** Exercise **
Print, exactly as they stand, the lines from the start of the listing to the line containing "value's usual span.", inclusive.

** Dataset section **
◇ ◇ ◇ ◇

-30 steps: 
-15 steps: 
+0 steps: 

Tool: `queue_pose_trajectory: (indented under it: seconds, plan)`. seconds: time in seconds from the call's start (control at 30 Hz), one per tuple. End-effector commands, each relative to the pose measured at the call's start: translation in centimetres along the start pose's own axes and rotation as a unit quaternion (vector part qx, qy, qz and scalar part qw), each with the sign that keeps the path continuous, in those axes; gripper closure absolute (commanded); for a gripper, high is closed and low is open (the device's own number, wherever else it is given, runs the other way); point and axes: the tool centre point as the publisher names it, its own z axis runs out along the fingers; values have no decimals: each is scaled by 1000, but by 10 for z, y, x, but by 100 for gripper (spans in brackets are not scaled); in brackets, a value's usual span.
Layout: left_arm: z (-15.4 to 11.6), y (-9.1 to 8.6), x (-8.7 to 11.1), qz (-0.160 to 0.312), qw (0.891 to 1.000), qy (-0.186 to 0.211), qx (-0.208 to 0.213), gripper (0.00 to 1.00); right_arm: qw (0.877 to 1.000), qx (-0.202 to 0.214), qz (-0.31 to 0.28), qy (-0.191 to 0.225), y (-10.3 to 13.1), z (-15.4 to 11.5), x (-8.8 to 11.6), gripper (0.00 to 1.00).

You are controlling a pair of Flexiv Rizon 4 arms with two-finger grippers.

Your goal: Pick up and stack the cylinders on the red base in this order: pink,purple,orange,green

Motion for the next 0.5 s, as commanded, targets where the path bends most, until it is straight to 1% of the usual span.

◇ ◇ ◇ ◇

** Solution for this problem **
-30 steps: 
-15 steps: 
+0 steps: 

Tool: `queue_pose_trajectory: (indented under it: seconds, plan)`. seconds: time in seconds from the call's start (control at 30 Hz), one per tuple. End-effector commands, each relative to the pose measured at the call's start: translation in centimetres along the start pose's own axes and rotation as a unit quaternion (vector part qx, qy, qz and scalar part qw), each with the sign that keeps the path continuous, in those axes; gripper closure absolute (commanded); for a gripper, high is closed and low is open (the device's own number, wherever else it is given, runs the other way); point and axes: the tool centre point as the publisher names it, its own z axis runs out along the fingers; values have no decimals: each is scaled by 1000, but by 10 for z, y, x, but by 100 for gripper (spans in brackets are not scaled); in brackets, a value's usual span.

This exercise has been fully answered.